Records drawn from a dataset
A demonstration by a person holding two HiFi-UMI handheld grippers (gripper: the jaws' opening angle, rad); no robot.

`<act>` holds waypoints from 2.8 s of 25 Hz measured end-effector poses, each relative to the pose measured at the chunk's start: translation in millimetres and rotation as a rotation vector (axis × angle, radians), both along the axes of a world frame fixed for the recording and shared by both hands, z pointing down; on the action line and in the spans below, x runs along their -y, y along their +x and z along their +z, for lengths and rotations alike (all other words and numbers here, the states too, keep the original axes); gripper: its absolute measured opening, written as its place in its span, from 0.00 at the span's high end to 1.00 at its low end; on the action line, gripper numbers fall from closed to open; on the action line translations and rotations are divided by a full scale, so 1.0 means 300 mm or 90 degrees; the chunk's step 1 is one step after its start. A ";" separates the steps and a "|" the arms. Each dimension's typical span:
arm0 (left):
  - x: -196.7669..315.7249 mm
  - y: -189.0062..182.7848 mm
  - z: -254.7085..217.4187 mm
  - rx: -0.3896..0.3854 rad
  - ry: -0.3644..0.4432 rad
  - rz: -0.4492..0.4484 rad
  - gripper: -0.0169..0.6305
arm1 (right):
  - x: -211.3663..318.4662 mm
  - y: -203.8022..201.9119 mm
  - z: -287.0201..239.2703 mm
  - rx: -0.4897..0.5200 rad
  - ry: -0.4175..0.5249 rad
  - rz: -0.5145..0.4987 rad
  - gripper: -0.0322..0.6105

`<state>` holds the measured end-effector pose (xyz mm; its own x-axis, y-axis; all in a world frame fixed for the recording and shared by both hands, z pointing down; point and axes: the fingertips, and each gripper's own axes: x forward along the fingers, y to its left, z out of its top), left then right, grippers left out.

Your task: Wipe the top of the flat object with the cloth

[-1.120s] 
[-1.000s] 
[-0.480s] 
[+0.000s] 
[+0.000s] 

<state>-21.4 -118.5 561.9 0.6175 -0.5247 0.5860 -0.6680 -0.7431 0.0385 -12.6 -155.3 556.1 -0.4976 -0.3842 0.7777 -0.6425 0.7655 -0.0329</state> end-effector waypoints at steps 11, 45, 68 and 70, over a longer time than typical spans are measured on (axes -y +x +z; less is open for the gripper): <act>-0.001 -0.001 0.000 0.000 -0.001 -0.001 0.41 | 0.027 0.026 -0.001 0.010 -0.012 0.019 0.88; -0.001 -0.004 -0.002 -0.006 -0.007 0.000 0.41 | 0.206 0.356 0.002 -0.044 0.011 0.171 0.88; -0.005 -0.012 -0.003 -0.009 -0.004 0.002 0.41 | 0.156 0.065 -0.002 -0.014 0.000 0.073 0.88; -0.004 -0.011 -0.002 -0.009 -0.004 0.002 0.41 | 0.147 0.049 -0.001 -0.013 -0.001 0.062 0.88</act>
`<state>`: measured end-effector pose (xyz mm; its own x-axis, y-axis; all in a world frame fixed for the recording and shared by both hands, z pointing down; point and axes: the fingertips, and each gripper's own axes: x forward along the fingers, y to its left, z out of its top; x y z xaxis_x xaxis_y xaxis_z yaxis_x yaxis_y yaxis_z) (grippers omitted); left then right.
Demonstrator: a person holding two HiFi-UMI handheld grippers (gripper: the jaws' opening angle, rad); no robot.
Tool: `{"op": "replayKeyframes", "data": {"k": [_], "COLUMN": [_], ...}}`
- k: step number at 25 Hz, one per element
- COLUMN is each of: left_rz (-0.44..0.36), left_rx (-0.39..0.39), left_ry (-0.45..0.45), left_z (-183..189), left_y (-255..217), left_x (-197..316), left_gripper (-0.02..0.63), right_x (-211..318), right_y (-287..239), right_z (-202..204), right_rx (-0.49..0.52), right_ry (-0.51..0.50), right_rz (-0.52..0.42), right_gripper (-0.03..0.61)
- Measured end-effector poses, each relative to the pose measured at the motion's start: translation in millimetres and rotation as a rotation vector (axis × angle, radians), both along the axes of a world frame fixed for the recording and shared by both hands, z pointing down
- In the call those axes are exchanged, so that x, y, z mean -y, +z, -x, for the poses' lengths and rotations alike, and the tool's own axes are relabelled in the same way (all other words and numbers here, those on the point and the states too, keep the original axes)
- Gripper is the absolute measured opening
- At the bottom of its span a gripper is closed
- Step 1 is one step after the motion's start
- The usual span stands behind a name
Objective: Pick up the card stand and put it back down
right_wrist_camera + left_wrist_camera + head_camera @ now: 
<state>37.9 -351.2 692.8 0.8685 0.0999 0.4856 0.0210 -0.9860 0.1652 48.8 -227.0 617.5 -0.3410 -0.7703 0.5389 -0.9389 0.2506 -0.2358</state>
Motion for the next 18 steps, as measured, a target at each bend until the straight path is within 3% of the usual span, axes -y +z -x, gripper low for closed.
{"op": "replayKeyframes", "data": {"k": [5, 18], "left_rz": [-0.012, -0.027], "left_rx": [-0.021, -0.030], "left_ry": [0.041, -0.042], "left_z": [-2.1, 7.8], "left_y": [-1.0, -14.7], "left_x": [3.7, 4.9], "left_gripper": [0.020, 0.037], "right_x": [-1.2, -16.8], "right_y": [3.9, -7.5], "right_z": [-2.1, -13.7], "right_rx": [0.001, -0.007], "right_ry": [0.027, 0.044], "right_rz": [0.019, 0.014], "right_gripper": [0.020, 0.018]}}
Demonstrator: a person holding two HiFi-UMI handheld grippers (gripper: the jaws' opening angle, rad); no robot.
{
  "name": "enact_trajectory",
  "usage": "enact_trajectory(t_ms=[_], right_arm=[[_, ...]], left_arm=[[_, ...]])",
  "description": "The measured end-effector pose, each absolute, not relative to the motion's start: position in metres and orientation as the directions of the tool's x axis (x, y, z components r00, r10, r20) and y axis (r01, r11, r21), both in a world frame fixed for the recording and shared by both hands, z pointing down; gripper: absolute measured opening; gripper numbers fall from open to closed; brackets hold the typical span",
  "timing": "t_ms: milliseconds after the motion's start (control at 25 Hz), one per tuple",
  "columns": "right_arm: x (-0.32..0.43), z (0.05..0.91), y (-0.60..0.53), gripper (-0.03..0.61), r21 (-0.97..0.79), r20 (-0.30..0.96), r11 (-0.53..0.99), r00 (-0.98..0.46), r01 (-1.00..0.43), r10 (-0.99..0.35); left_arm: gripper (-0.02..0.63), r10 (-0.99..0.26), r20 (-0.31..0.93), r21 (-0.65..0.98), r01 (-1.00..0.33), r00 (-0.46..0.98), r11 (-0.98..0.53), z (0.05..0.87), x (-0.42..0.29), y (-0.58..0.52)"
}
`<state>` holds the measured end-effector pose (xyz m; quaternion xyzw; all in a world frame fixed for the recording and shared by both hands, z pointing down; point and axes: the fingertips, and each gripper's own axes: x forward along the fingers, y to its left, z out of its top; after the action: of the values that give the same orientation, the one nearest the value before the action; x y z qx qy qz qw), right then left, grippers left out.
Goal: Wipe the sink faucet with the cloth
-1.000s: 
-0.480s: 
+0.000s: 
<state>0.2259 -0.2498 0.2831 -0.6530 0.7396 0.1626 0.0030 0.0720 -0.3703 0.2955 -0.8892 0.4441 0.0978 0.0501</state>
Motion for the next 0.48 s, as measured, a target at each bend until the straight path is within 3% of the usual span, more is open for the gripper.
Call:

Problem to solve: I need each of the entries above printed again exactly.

Expected answer:
A demonstration by a person holding two HiFi-UMI handheld grippers (gripper: the jaws' opening angle, rad); no robot.

`<act>` holds waypoints from 2.8 s of 25 Hz measured end-effector poses, each relative to the pose measured at the chunk's start: translation in millimetres and rotation as a rotation vector (axis × angle, radians), both along the axes of a world frame fixed for the recording and shared by both hands, z pointing down; on the action line and in the spans below, x runs along their -y, y along their +x and z along their +z, for lengths and rotations alike (all other words and numbers here, the states too, keep the original axes); gripper: its absolute measured opening, written as its place in its span, from 0.00 at the span's high end to 1.00 at its low end; on the action line, gripper numbers fall from closed to open; on the action line translations and rotations are divided by a full scale, so 1.0 means 300 mm or 90 degrees; the chunk's step 1 is one step after its start. A ";" separates the steps and a "|" the arms. Each dimension's typical span:
arm0 (left):
  - x: -196.7669..315.7249 mm
  - y: -189.0062..182.7848 mm
  - z: -254.7085..217.4187 mm
  - rx: -0.3896..0.3854 rad
  - ry: -0.3644..0.4432 rad
  - rz: -0.4492..0.4484 rad
  - gripper: -0.0169..0.6305
arm1 (right):
  - x: -211.3663..318.4662 mm
  - y: -203.8022..201.9119 mm
  - z: -287.0201..239.2703 mm
  - rx: -0.4897..0.5200 rad
  - ry: -0.4175..0.5249 rad
  - rz: -0.5145..0.4987 rad
  - gripper: -0.0322..0.6105

`<state>` holds the measured end-effector pose (xyz mm; its own x-axis, y-axis; all in a world frame fixed for the recording and shared by both hands, z pointing down; point and axes: the fingertips, and each gripper's own axes: x forward along the fingers, y to its left, z out of its top), left then right, grippers left out.

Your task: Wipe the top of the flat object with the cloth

[-1.120s] 
[-1.000s] 
[-0.480s] 
[+0.000s] 
[+0.000s] 

<state>-21.4 -118.5 561.9 0.6175 -0.5247 0.5860 -0.6680 -0.7431 0.0385 -12.6 -155.3 556.1 -0.4976 -0.3842 0.7777 -0.6425 0.7655 -0.0329</state> end-effector waypoints at steps 11, 45, 68 and 70, over a longer time than typical spans are measured on (axes -y +x +z; less is open for the gripper): <act>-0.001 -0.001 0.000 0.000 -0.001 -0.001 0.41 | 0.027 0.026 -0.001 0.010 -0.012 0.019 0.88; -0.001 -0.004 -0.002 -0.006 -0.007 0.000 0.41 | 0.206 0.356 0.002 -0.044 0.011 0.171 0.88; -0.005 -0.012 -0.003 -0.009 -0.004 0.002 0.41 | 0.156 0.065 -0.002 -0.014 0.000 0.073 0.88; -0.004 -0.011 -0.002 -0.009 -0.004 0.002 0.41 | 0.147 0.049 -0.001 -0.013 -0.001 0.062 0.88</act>
`<state>`: measured end-effector pose (xyz mm; its own x-axis, y-axis; all in a world frame fixed for the recording and shared by both hands, z pointing down; point and axes: the fingertips, and each gripper's own axes: x forward along the fingers, y to its left, z out of its top; x y z xaxis_x xaxis_y xaxis_z yaxis_x yaxis_y yaxis_z) (grippers omitted); left then right.
Demonstrator: a person holding two HiFi-UMI handheld grippers (gripper: the jaws' opening angle, rad); no robot.
Tool: `{"op": "replayKeyframes", "data": {"k": [_], "COLUMN": [_], ...}}`
- k: step number at 25 Hz, one per element
- COLUMN is each of: left_rz (-0.44..0.36), left_rx (-0.39..0.39), left_ry (-0.45..0.45), left_z (-183..189), left_y (-255..217), left_x (-197..316), left_gripper (-0.02..0.63), right_x (-211..318), right_y (-287..239), right_z (-202..204), right_rx (-0.49..0.52), right_ry (-0.51..0.50), right_rz (-0.52..0.42), right_gripper (-0.03..0.61)
- Measured end-effector poses, each relative to the pose measured at the motion's start: translation in millimetres and rotation as a rotation vector (axis × angle, radians), both along the axes of a world frame fixed for the recording and shared by both hands, z pointing down
- In the call those axes are exchanged, so that x, y, z mean -y, +z, -x, for the poses' lengths and rotations alike, and the tool's own axes are relabelled in the same way (all other words and numbers here, those on the point and the states too, keep the original axes)
- Gripper is the absolute measured opening
- At the bottom of its span a gripper is closed
- Step 1 is one step after the motion's start
- The usual span stands behind a name
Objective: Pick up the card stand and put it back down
right_wrist_camera + left_wrist_camera + head_camera @ now: 
<state>37.9 -351.2 692.8 0.8685 0.0999 0.4856 0.0210 -0.9860 0.1652 48.8 -227.0 617.5 -0.3410 -0.7703 0.5389 -0.9389 0.2506 -0.2358</state>
Motion for the next 18 steps, as measured, a target at each bend until the straight path is within 3% of the usual span, axes -y +z -x, gripper low for closed.
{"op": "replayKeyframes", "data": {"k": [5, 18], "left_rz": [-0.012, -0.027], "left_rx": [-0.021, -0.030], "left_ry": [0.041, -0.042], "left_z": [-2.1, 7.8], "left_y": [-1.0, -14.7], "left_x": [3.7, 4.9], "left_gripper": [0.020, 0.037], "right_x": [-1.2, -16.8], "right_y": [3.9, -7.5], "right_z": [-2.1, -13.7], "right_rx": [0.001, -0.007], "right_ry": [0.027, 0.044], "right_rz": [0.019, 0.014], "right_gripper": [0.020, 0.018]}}
Demonstrator: a person holding two HiFi-UMI handheld grippers (gripper: the jaws' opening angle, rad); no robot.
{
  "name": "enact_trajectory",
  "usage": "enact_trajectory(t_ms=[_], right_arm=[[_, ...]], left_arm=[[_, ...]])",
  "description": "The measured end-effector pose, each absolute, not relative to the motion's start: position in metres and orientation as the directions of the tool's x axis (x, y, z components r00, r10, r20) and y axis (r01, r11, r21), both in a world frame fixed for the recording and shared by both hands, z pointing down; gripper: absolute measured opening; gripper numbers fall from open to closed; brackets hold the typical span",
  "timing": "t_ms: milliseconds after the motion's start (control at 25 Hz), one per tuple",
  "columns": "right_arm: x (-0.32..0.43), z (0.05..0.91), y (-0.60..0.53), gripper (-0.03..0.61), r21 (-0.97..0.79), r20 (-0.30..0.96), r11 (-0.53..0.99), r00 (-0.98..0.46), r01 (-1.00..0.43), r10 (-0.99..0.35); left_arm: gripper (-0.02..0.63), r10 (-0.99..0.26), r20 (-0.31..0.93), r21 (-0.65..0.98), r01 (-1.00..0.33), r00 (-0.46..0.98), r11 (-0.98..0.53), z (0.05..0.87), x (-0.42..0.29), y (-0.58..0.52)"
}
`<state>` holds the measured end-effector pose (xyz m; quaternion xyzw; all in a world frame fixed for the recording and shared by both hands, z pointing down; point and axes: the fingertips, and each gripper's own axes: x forward along the fingers, y to its left, z out of its top; after the action: of the values that give the same orientation, the one nearest the value before the action; x y z qx qy qz qw), right then left, grippers left out.
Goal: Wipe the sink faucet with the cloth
-1.000s: 
-0.480s: 
+0.000s: 
<state>0.2259 -0.2498 0.2831 -0.6530 0.7396 0.1626 0.0030 0.0720 -0.3703 0.2955 -0.8892 0.4441 0.0978 0.0501</state>
Motion for the next 0.48 s, as measured, a target at each bend until the straight path is within 3% of the usual span, more is open for the gripper.
Call:

Nothing further is required of this output.